What Is Emotional Healing Therapy and How Can It Help You Move On?
It’s not enough just to know how to heal emotionally. And you’re not alone if you need help moving through the process described above. Chances are your connections to people who enrich your life will have more to do with your healing than your personal strength or determination to move on. Emotional healing therapy acknowledges this and helps you fully and consciously explore each stage of the process with the help of an empathetic and intuitive guide. Emotional healing therapy is a method that involves letting go of stuck emotions like grief and anger and overcoming them by releasing them mentally and physically. A therapist asks deep questions related to your initial memory of a negative experience or trauma and invites you to recognize the lesson you learned from the experience. By receiving the lesson, you can let go of the negative emotions you hold onto about it.
How Do You Know You Are Healing?
As you move through the process and get closer to peace, you’ll notice the following signs of healing:
Renewed interest in and enjoyment of your surroundingsA positive outlook on your presentEnthusiasm about your future
If you’re enjoying life more now, and feeling grateful for the good in your life and the progress you’ve made, trust that your emotional healing has something to do with that.
Where are you in the stages of emotional healing?
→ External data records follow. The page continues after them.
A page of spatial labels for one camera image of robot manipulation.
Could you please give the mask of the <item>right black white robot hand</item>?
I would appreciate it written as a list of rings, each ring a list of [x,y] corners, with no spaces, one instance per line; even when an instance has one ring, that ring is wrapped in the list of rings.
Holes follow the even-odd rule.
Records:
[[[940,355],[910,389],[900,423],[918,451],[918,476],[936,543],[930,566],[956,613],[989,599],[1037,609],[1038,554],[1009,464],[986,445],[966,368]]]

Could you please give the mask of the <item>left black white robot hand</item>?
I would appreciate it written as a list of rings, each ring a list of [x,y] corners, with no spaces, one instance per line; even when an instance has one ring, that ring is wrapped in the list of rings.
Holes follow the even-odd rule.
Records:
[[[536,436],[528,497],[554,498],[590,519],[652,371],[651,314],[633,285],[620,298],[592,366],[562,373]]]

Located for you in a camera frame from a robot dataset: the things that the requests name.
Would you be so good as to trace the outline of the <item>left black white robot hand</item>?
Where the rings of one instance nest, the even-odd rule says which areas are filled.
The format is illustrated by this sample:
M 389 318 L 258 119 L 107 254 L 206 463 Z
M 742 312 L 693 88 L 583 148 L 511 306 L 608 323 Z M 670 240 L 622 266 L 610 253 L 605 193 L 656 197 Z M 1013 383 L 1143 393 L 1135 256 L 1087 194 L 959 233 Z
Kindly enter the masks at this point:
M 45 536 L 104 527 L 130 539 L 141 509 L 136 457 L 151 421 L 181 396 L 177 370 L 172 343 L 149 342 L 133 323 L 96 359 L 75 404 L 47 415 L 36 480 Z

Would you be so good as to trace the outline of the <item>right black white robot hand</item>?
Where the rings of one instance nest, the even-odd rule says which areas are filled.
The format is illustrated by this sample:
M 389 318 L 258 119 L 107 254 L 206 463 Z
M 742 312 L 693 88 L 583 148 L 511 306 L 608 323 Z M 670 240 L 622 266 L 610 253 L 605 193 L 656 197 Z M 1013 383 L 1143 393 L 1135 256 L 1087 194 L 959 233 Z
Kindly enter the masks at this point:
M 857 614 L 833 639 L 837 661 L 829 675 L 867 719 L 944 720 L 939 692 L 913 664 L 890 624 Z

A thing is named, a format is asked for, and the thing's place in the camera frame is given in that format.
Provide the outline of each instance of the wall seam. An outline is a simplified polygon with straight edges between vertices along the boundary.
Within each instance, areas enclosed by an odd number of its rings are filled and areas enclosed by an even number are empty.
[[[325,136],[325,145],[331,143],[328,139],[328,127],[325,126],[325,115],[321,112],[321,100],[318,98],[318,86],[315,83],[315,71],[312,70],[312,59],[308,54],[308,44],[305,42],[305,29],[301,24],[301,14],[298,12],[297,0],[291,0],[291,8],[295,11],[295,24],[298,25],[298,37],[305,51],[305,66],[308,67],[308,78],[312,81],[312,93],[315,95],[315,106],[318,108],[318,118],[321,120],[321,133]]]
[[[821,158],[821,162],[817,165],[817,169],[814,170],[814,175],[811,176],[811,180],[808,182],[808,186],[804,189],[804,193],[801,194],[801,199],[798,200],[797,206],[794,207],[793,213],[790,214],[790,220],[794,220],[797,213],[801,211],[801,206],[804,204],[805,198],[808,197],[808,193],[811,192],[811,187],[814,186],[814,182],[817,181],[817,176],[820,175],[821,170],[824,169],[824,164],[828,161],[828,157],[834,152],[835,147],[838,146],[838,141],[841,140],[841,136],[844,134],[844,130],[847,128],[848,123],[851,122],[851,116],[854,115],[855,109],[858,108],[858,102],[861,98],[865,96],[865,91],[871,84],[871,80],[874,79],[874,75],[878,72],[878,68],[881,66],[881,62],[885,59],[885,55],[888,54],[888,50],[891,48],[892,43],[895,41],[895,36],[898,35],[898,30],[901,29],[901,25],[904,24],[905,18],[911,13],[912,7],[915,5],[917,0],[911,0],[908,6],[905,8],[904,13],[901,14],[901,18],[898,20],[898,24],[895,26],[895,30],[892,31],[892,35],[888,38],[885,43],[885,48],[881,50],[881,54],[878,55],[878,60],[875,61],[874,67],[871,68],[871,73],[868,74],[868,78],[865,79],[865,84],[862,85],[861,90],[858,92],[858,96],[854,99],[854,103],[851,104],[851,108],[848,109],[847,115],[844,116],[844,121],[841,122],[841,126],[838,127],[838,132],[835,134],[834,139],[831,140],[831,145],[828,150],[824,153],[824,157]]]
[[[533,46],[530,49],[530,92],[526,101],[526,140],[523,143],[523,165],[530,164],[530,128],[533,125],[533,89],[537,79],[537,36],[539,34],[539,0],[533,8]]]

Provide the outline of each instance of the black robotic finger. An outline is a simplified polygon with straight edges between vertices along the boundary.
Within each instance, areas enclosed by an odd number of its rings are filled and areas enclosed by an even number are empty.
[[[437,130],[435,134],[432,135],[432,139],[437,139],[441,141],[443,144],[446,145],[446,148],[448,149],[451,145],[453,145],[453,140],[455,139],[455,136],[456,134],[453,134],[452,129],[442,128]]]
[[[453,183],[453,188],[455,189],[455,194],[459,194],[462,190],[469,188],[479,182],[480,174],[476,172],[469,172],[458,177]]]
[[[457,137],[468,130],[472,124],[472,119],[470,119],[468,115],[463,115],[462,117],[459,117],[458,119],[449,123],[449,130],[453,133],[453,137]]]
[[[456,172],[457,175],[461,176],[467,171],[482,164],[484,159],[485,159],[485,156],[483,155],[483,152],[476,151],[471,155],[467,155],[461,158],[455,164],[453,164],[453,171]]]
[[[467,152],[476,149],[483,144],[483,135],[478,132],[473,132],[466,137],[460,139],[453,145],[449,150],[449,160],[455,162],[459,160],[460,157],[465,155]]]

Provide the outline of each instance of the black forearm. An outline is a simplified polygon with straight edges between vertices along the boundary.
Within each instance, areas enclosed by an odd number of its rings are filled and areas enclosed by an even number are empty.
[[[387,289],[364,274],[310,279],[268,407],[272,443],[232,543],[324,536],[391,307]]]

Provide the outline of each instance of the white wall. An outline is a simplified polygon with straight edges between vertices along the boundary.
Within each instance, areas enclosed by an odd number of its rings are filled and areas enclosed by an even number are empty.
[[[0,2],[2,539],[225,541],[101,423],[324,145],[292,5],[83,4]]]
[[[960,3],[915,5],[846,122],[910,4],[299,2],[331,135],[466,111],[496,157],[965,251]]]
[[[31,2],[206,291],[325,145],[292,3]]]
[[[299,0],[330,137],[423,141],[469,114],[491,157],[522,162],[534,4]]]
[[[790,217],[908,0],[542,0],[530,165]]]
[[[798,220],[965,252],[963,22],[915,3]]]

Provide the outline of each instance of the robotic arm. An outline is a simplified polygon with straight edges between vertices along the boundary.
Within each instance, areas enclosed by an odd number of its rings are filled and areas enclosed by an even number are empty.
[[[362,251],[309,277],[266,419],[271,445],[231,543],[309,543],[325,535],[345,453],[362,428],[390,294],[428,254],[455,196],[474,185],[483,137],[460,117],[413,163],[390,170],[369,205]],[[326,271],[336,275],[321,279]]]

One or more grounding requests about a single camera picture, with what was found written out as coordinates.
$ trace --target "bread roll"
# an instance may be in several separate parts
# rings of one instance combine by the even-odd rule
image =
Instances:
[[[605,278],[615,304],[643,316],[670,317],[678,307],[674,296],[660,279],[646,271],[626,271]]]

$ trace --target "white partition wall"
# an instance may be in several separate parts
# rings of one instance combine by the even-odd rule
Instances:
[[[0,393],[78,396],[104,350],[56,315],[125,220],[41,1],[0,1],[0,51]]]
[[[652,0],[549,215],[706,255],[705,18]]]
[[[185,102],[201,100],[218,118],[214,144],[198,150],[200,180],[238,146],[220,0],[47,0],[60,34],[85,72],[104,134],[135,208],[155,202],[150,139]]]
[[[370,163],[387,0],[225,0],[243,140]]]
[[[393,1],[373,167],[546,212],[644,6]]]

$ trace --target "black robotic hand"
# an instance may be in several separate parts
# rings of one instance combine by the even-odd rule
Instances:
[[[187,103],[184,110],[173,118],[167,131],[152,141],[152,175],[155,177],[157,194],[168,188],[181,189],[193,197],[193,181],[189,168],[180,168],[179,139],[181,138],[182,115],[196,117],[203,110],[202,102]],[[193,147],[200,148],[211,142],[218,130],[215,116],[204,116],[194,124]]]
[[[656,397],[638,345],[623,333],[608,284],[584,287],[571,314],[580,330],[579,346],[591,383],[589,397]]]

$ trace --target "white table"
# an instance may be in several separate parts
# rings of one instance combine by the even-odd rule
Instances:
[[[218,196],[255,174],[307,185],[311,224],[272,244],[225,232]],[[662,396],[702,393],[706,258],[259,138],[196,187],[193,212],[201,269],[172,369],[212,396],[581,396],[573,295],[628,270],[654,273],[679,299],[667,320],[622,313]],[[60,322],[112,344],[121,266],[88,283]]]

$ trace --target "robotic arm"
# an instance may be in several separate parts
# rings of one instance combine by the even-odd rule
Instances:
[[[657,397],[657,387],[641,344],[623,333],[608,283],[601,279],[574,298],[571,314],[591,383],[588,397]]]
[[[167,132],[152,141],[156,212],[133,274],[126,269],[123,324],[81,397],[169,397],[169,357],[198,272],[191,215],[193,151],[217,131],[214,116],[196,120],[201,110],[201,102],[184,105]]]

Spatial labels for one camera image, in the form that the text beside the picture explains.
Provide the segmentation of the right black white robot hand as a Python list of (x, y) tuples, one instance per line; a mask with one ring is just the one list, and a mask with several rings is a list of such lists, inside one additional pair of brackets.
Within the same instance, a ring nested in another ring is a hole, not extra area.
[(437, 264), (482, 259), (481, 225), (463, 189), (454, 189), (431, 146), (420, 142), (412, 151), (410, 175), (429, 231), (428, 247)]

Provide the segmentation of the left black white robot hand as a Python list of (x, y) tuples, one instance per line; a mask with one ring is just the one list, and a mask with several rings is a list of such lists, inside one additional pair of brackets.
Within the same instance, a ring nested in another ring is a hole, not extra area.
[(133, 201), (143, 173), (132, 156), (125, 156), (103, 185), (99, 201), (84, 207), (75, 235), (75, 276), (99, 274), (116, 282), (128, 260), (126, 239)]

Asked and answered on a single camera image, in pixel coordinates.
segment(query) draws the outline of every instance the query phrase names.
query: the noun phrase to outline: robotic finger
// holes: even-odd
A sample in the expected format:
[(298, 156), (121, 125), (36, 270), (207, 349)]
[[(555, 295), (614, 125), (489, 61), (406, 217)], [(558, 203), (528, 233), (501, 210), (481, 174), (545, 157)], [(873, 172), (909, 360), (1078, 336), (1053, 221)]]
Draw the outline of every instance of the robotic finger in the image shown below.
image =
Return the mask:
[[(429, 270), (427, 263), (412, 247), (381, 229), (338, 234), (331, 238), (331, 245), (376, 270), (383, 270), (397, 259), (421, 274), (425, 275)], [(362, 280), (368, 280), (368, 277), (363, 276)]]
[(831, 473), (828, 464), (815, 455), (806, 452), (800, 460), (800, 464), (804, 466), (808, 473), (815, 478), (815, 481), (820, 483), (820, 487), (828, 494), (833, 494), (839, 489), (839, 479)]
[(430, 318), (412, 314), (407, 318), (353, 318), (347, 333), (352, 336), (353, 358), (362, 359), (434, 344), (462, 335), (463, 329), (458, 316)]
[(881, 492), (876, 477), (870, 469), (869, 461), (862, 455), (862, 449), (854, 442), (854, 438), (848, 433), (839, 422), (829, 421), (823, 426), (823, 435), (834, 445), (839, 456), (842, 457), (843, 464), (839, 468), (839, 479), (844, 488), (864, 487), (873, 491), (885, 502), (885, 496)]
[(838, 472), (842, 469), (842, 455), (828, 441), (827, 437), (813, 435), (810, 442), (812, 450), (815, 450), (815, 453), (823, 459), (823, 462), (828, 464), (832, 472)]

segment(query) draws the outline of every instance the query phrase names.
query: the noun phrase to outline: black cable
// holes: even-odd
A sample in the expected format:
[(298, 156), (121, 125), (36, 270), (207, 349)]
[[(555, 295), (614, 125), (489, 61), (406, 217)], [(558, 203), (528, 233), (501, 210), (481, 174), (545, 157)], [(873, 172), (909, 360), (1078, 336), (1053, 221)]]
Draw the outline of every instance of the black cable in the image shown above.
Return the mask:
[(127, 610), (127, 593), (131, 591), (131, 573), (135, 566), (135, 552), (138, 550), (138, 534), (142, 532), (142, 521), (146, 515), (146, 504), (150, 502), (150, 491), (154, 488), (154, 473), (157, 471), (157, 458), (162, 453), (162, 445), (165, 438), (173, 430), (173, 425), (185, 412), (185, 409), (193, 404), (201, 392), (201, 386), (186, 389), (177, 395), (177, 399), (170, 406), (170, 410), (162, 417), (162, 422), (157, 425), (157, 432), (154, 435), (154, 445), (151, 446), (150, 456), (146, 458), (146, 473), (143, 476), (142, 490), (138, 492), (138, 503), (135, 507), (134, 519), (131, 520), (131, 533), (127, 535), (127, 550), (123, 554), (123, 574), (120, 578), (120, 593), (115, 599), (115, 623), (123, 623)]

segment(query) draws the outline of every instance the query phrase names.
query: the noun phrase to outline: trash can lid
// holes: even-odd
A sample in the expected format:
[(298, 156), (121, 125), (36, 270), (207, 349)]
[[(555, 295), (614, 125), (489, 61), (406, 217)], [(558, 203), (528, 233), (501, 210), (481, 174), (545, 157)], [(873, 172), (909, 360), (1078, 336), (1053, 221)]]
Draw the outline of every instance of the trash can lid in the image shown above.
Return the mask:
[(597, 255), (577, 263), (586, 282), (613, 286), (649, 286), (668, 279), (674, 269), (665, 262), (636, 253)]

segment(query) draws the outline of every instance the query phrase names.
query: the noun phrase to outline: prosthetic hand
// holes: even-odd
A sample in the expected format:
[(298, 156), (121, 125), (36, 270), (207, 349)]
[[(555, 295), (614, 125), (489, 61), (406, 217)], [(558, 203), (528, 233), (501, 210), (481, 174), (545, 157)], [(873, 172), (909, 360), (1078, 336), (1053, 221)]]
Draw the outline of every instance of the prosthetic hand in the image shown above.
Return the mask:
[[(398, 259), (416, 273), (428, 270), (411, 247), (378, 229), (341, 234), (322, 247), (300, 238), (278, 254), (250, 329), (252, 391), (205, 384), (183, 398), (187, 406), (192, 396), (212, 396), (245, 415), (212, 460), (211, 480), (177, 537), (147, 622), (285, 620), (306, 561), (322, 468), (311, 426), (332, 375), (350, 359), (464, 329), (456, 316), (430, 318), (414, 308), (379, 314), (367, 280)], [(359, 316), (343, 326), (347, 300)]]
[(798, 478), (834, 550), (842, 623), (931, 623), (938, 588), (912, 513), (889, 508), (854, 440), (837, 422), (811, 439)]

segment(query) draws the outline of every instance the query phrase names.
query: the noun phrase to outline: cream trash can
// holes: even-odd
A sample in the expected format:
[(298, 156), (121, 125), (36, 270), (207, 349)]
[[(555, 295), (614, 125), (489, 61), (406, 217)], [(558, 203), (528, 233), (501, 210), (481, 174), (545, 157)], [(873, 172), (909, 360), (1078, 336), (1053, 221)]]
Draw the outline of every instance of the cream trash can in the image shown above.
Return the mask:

Now that you’ve looked through these 11 stages of emotional healing, which one sounded most like where you are right now? And what will you do this week to help yourself move on to the next step? Emotional healing begins with you deciding you want something better than a life spent escaping or numbing yourself. If you’ve read this far, you’re ready to take responsibility and take necessary action. May every step bring you closer to the life and the healing you want.